Shree Bhanjakishore Pattanaik

Born :- 13-Nov-1922
Died :- 27-Nov-1999
Place of Birth :- Chhanipur, Cuttack

Renowned literary figure Shri Bhanjkishore Pattnayak was born in the village of Chhanipur in the undivided Cuttack district.  Sadhucharan Pattnayak was his father and and his mother’s name was Satyabhama Devi. Shri Pattnayak was an actor, poet, novelist and a playwright at the same time, which is a testimonial to his versatility. It is believed that he authored more than thirty successful and popular plays. He was very popular in the golden age of commercial theatre.

Being a man of progressive thought Pattanayak was associated with Nabakrishna Chowdhury's Communist Workers' Union in 1932, the publication of the journal ‘Sarathi’ in 1936, the founding of the Nabayuga Sahitya Samsad in 1935, the publication of the ‘Adhunik’ in 1936, and Socialist Party’s organ ‘Farmer’ in 1937. On the eve of World War II, Pattnayak wrote his first play, ‘Jhada Rati’ (The Stormy Night – unpublished) which is based on the full potential of social commitment.  However, his first script for Annapurna Theatre was ‘Devi’ in 1945. This one established him as a dramatist. Its commercial success encouraged him to write plays like ‘Jahar’ in 1946, ‘Benami’ (Anonymous) in 1946, and ‘Tofan’ (Typhoon) in 1949.

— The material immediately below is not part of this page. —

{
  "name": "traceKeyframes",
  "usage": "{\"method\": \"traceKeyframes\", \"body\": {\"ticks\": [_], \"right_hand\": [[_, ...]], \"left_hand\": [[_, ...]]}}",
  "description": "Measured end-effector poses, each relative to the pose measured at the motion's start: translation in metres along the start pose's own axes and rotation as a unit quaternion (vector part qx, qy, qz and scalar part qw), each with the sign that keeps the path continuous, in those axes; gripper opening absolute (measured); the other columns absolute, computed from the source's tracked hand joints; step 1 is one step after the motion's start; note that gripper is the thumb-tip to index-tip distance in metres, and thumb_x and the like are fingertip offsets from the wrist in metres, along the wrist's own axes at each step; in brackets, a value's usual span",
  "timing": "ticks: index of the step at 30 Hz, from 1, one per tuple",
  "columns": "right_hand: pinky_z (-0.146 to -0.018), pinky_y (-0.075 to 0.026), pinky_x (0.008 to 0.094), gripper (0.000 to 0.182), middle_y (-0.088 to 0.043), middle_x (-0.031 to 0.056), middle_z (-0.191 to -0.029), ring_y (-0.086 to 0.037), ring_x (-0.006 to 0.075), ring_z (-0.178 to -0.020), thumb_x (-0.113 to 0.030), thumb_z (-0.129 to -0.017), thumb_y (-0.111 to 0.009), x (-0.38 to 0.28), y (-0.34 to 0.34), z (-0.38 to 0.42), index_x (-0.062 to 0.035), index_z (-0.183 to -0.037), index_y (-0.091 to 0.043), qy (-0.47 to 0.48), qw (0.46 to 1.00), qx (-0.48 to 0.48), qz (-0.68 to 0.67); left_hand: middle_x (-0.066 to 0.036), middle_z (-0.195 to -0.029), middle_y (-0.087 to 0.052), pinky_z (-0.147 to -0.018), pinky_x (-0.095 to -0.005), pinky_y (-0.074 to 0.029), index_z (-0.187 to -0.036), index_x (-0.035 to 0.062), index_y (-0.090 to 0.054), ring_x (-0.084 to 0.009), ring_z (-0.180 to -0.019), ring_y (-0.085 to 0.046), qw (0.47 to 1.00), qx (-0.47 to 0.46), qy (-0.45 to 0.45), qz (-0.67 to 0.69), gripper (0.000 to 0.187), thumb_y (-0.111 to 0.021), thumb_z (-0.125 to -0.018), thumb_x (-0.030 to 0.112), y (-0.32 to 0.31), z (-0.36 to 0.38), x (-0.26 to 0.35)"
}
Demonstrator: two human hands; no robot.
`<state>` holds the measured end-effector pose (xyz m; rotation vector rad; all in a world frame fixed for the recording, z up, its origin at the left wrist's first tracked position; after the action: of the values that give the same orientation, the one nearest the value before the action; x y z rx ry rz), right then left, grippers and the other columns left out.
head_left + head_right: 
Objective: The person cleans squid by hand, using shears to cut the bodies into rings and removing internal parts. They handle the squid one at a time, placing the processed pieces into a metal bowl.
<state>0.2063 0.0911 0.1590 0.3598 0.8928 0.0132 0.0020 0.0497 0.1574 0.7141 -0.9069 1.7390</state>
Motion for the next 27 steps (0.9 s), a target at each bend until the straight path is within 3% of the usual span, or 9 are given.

‘Manik Jodi’ in 1951 brought him fame as a mature author for artistically portraying the conflict between two feudal families over a piece of land. It was made into a popular film. Again, in ‘Jaya Malya’ (Victory Garland) in 1952, Pattnayak examined a new field competently. This was with the difficulties of a creative writer. In ‘Agni-pariksha’ ('Fiery Test) in 1956, his message was that some scientific inventions meant for human welfare could cause further hazards. Both ‘Devi’ and and ‘Garib’ (Poor) made perfect portrayal of how capitalist exploitation and economic inequality has devastated families. Financial crisis in rural life has been beautifully portrayed by him. The emergence of new exploitative villains is portrayed in plays like ‘Pahili Raja’, ‘Saanta Ghara’ and ‘Manika Jodi’.

In ‘Akash Jeunthi Matiku Chhuen’ (Where Sky Touches the Earth) Bhanjkishor not only described social problems, but also prescribed the course of social reform. Western education is based on the primitive seeds of polygamy. He pointed its consequences to the public in Odisha. The female protagonists of the play — Subhashi of the play ‘Kula Bohu’, Devi of the play ‘Devi’ and Anupama of ‘E Jugara Jhia’ (Today’s Girl) have come out with flying colours in their struggle in the prevailing social spectrum. Anupama opposed the demand of dowry and came back from her father-in-law’s house. She decided to remain in her village and improve the lot of the people. Similarly ‘Savitri’ in the play ‘Tofan’ has become vengeful against the male in the society.

In general, the literary climate in Odisha was dominated by the Bhanjkishore’s plays that had a large number of idealistic characters. Through the characters – Jahar in the play ‘Jahar’, Sitanatha of ‘Benami’, Chudamani of ‘Tofan’, Braja of ‘Jayamalya’ and Sagar of ‘Agnipariksha’, Bhanjakishore suggested that many personal and social problems can be solved by some sacrifice and adjustment.

 However, Bhanjkishore's plays depict many of the social problems that took place in Odisha following World War II. Portrayal of fraudulent transactions of counterfeit notes in ‘Shikari’ (Hunter) and lust for money in ‘Sadhavi’ (Woman Hermit) is made while depicting its attendant consequences. Similarly, the picture of growth in criminal tendency along with the growth of unemployment in the then prevailing conditions has been vividly illustrated in ‘Digdarshana’.

A strong belief in ancient heritage influenced his philosophy of life as well. So he suitably and vividly inserted three aspects of Indian tradition, i.e.- truth, non-violence, renunciation etc. in nearly all his plays. Like his contemporaries, he followed the principles of stagecraft established by Kali Charan Patnaik. Bhanjakishore Pattnayak's analysis of human relations and behaviour appears realistic. In conceiving a well-knit plot, contemporary characters, and simple, straightforward dialogue he was no less than his peers.

Bhanjakishore Pattnayak’s noted play ‘Manik Jodi’ was made into a film in 1963. He also wrote dialogue for ‘Jeevan sathi’ (1963) and ‘Raja Harischandra’ (1984).

He was honoured with the Odisha Sahitya Akademi Award and the Odisha Sangeet natak Academi Award for his immense contribution to Odia dramma. He died in 1999.